Assigned task:
What you need to produce from the material below is an exact transcription of the lines from the one with "the black strip" through the one with "black gripper body.", both included, and no other line.

Input data:
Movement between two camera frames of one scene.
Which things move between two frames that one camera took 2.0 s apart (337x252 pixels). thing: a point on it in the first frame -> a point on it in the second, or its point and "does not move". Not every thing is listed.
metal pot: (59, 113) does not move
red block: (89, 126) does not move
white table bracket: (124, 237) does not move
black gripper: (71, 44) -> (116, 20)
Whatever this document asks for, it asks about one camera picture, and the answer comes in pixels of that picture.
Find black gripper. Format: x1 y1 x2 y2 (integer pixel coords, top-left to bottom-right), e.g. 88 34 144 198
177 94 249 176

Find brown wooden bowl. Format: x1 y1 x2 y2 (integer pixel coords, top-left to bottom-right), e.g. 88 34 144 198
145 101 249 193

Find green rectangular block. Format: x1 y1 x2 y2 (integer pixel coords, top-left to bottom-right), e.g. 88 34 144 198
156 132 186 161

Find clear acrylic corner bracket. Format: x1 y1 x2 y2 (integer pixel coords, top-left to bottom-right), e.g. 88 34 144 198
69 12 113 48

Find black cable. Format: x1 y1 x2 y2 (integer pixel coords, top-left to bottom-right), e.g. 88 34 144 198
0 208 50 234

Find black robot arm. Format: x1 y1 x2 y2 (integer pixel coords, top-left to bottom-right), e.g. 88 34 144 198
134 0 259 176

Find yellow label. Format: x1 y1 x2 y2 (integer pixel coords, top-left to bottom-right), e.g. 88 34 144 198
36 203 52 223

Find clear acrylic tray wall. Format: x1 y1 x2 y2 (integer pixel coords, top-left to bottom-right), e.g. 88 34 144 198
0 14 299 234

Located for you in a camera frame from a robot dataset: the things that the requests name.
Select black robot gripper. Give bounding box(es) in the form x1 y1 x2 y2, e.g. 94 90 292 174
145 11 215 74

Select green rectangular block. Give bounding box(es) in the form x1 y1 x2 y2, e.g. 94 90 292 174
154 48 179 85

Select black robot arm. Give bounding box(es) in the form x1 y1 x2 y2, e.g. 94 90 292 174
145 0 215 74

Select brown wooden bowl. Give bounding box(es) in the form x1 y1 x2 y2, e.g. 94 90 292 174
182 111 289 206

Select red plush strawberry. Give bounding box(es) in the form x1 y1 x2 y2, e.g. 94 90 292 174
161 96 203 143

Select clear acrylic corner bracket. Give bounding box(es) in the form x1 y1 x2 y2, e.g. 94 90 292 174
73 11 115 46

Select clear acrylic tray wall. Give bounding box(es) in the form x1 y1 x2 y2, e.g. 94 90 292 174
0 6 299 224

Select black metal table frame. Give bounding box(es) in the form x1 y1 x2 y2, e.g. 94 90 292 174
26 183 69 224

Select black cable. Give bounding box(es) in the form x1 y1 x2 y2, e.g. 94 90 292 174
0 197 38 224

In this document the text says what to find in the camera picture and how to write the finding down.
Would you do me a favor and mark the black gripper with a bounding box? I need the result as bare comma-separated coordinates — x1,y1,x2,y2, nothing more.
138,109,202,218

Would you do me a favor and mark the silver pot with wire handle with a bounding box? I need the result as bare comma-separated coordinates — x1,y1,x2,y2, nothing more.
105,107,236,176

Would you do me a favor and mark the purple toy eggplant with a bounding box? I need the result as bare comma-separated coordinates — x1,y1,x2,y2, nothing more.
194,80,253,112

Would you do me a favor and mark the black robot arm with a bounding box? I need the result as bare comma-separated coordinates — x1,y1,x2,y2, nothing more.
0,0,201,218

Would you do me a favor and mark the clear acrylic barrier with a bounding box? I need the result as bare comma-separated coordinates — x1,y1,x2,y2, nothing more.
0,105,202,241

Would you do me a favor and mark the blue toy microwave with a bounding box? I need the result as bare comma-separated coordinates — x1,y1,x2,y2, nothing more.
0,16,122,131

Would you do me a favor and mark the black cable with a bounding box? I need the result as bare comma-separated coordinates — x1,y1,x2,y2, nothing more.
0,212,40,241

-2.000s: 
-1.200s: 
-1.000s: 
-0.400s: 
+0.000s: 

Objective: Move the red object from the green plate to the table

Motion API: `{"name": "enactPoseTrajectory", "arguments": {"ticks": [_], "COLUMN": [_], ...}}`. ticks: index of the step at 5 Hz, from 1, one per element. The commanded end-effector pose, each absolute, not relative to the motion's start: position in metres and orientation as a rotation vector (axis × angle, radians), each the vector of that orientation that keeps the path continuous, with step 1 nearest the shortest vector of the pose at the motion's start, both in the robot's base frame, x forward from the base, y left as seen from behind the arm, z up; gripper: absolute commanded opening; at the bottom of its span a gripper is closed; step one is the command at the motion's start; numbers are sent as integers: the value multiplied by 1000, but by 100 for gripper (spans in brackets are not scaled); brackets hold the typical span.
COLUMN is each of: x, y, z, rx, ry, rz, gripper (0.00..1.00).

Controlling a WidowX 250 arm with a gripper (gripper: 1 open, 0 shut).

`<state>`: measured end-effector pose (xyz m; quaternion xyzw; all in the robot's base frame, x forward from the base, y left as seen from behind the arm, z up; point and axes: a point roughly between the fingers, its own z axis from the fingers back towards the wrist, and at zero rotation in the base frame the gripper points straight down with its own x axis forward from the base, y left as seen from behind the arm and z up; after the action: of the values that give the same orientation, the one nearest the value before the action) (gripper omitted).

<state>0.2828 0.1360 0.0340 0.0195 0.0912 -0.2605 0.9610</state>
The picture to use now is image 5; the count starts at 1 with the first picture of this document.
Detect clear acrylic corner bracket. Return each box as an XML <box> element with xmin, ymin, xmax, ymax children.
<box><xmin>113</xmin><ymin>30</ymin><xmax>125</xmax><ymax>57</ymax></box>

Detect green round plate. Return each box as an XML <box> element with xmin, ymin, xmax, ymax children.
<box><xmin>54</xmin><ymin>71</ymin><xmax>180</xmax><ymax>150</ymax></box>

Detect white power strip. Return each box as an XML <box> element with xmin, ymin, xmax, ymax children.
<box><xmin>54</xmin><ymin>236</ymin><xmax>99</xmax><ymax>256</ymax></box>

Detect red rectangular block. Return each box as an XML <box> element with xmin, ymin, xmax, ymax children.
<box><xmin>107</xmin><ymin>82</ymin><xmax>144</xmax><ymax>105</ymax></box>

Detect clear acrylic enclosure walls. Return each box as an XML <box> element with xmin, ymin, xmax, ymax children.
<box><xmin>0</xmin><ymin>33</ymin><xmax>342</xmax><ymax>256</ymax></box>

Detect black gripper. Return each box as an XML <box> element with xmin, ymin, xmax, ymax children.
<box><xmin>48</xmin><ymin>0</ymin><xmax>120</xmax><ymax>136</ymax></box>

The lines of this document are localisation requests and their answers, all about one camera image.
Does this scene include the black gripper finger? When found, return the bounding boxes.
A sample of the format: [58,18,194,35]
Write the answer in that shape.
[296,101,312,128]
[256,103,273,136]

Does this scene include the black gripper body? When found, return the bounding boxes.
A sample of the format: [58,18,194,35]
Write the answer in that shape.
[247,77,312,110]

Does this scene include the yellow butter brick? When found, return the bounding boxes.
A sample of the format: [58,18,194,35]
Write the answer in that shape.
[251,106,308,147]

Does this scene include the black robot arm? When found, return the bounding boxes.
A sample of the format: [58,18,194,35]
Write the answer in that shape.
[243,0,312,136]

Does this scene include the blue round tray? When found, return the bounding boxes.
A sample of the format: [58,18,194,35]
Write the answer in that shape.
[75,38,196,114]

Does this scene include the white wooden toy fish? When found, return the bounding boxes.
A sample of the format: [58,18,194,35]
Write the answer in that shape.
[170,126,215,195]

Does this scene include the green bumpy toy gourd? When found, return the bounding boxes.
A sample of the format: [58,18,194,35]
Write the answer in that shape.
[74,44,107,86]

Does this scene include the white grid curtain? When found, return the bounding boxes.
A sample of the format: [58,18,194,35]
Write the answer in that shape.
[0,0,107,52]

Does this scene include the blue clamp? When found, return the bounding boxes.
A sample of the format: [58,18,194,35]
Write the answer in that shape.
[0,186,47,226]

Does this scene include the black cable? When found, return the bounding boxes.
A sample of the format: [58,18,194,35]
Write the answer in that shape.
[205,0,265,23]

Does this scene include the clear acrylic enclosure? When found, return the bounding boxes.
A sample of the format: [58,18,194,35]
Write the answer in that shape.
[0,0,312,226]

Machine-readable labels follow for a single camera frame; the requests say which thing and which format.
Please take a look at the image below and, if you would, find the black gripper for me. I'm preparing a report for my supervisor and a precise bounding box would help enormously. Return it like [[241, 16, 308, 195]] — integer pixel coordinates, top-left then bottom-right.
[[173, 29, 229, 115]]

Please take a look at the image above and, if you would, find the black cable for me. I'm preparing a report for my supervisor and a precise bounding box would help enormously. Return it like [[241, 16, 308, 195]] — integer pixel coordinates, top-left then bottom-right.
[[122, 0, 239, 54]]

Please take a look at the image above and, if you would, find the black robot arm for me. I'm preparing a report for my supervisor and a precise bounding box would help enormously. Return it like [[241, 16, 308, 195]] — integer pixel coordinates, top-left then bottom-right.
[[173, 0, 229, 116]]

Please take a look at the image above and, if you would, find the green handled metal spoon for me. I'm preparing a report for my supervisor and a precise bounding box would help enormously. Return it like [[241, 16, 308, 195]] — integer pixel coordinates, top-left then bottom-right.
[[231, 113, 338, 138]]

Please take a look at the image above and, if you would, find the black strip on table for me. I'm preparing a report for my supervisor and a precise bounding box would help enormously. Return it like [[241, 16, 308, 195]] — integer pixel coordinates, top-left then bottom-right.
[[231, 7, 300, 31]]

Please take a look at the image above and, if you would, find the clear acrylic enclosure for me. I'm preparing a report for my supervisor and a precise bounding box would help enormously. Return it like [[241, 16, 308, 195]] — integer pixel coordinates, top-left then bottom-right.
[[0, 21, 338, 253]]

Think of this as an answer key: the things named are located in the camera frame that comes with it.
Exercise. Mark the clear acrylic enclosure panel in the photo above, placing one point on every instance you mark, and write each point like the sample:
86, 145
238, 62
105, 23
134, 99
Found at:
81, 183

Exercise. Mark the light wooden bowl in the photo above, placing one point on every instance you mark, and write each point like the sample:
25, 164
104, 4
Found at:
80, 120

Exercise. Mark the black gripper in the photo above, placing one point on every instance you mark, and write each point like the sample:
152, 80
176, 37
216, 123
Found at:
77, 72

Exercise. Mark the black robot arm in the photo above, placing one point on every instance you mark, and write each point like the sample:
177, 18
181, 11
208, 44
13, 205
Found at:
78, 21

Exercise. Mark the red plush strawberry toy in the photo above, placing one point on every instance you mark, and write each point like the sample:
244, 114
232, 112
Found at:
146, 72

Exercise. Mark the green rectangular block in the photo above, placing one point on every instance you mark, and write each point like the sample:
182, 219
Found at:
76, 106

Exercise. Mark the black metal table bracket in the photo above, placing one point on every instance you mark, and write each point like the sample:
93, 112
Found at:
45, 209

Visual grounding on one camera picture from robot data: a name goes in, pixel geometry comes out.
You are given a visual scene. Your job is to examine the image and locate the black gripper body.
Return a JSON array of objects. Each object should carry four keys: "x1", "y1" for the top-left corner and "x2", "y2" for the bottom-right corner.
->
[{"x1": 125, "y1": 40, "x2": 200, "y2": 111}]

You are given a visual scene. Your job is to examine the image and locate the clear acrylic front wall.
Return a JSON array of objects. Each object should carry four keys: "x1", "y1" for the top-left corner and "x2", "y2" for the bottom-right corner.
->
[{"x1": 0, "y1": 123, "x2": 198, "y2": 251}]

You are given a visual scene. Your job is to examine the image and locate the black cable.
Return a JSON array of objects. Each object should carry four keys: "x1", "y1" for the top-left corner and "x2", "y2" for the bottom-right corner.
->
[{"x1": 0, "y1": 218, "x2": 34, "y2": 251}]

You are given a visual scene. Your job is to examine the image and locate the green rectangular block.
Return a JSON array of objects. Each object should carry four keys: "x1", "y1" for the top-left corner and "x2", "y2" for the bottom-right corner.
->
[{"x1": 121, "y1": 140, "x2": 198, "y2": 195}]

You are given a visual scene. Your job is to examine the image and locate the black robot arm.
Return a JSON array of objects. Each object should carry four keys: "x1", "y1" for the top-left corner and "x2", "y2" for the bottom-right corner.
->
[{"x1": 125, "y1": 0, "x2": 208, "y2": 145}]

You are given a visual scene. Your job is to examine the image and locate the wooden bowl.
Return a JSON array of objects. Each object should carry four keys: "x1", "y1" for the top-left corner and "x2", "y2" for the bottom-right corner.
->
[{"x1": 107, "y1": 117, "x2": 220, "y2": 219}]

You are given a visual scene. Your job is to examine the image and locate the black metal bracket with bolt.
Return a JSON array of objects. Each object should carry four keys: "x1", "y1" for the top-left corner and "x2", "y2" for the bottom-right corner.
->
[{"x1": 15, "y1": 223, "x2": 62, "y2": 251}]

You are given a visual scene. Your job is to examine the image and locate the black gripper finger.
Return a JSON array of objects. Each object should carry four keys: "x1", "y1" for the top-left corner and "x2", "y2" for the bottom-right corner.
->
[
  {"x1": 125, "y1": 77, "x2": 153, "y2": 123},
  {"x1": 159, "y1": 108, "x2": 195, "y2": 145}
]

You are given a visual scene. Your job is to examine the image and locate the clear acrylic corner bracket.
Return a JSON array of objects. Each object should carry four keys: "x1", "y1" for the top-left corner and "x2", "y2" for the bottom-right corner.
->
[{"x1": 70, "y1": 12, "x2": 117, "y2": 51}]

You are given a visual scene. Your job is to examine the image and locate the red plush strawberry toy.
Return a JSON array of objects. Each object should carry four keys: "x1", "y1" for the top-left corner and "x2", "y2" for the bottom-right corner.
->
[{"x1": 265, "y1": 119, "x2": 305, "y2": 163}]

Solution for this task:
Please take a look at the image above and, if you would, find the black strip on table for me. I'm preparing a report for my supervisor and a precise bounding box would help enormously. Return it like [[241, 16, 308, 195]] — integer pixel coordinates, top-left then bottom-right.
[[231, 7, 300, 31]]

Please take a look at the image above and, if you would, find the clear acrylic enclosure for me. I'm preparing a report for my supervisor and a precise bounding box would help enormously. Return it like [[241, 16, 308, 195]] — integer pixel coordinates, top-left then bottom-right.
[[0, 21, 338, 253]]

Think of this as an answer key: the things named are located in the camera frame that comes with it.
Exercise. Mark the clear acrylic enclosure panel in the photo above, placing one point on every instance you mark, and write each point like the sample:
86, 145
238, 62
105, 23
134, 99
Found at:
81, 183

Exercise. Mark the light wooden bowl in the photo above, placing one point on every instance you mark, and write each point like the sample:
25, 164
104, 4
Found at:
80, 120

Exercise. Mark the black gripper in the photo above, placing one point on every instance you mark, and write each point like the sample:
152, 80
176, 37
216, 123
Found at:
77, 72

Exercise. Mark the black robot arm in the photo above, placing one point on every instance you mark, and write each point like the sample:
177, 18
181, 11
208, 44
13, 205
Found at:
78, 21

Exercise. Mark the red plush strawberry toy in the photo above, placing one point on every instance you mark, and write each point like the sample:
244, 114
232, 112
Found at:
146, 72

Exercise. Mark the green rectangular block in the photo above, placing one point on every instance you mark, and write each point like the sample:
182, 219
Found at:
76, 106

Exercise. Mark the black metal table bracket in the photo above, placing one point on every instance you mark, and write each point like the sample:
93, 112
Found at:
45, 209

Visual grounding on one camera picture from robot data: a name goes in, pixel geometry comes out.
You are given a visual scene. Your job is to examine the image and locate the black gripper body.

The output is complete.